In any case, my inclination here is to believe that Apple doesn't have IMAP
Idle because it drains more battery than fetching every 15 or 30 minutes, as I
can't think of any other reason why Apple would refuse to implement it (and
they've implemented it already in desktop Mail.app, so it's not just
laziness). And what's more, I'm inclined to believe Apple has actually tested
this out rather than just assuming it to be the case. Apple cares more about
power efficiency than any other major software vendor I know of, and email is
such a fundamental piece of functionality for the device, if they could
actually get better power efficiency by implementing IMAP Idle, they'd have
done that years ago.

Now, it's certainly possible that on some networks, keepalive pings could be
infrequent enough that IMAP Idle would not use any more power than fetching.
But having that be true for some networks doesn't really matter because
Apple's not likely to implement a mode that says "use IMAP Idle if it's
efficient to do so, otherwise fetch" due to the potential user confusion.

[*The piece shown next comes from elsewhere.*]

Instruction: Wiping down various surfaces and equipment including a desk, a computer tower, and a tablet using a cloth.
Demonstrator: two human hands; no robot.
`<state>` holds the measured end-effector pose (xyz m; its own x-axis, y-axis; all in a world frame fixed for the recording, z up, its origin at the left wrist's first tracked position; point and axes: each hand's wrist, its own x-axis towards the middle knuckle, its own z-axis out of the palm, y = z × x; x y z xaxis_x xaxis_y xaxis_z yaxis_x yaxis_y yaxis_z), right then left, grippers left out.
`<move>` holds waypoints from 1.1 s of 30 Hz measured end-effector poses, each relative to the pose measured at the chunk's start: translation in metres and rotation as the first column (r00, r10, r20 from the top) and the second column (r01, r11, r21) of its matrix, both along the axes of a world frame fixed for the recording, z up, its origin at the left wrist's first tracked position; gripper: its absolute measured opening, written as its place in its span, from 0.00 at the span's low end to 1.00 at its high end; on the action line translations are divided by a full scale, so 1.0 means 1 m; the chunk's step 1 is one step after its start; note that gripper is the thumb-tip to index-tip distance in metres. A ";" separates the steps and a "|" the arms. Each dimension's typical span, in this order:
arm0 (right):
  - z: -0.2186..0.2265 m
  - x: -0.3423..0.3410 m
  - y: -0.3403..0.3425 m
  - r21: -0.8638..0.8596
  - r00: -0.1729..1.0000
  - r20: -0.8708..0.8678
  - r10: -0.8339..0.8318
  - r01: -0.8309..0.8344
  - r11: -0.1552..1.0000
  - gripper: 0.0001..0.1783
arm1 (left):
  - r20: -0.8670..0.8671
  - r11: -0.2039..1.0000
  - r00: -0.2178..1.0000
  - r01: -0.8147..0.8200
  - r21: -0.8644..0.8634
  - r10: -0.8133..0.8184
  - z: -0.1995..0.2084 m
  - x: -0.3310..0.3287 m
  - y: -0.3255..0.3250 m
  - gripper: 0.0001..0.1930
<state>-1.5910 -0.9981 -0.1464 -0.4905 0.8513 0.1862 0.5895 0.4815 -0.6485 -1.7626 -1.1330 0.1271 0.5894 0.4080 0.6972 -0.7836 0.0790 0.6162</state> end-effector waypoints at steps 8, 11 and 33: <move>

In an ideal world, Apple would standardize some way for mail servers to
deliver push notifications to clients (and what's more, do it in a way that
allows 3rd-party clients to register to receive these pushes too, not just the
built-in Mail.app¹). I don't know why this hasn't happened; maybe nobody cares
enough, or maybe Apple can't convince Google to care about having push support
for Mail.app² and if they can't convince Google then it's not really worth
pursuing as Google accounts for such a huge percentage of the world's email
accounts at this point. However, I do know it's _possible_ for mail servers to
support Mail.app push notifications, as FastMail rolled out support for it
some time ago³.

¹I actually use a 3rd-party client called Spark that gets push email, but to
do so, Readdle actually runs a server themselves that logs into my mail
account, uses IMAP Idle, and sends the client a push every time new messages
come in. This is of course a potential privacy and security violation, though
I've chosen to trust Readdle and trust that they abide by their privacy policy
(which, among other things, states that they throw away the email data after
delivering the push notification, and don't use this data for any other
purposes).

²I have to assume this is Google deliberately making the Mail.app experience
inferior in order to convince people to use their own Gmail client.

³FastMail had to actually send some engineers to Infinite Loop to talk to
Apple engineers directly in order to figure out how to do this integration.
I'm really curious what the technical details are here.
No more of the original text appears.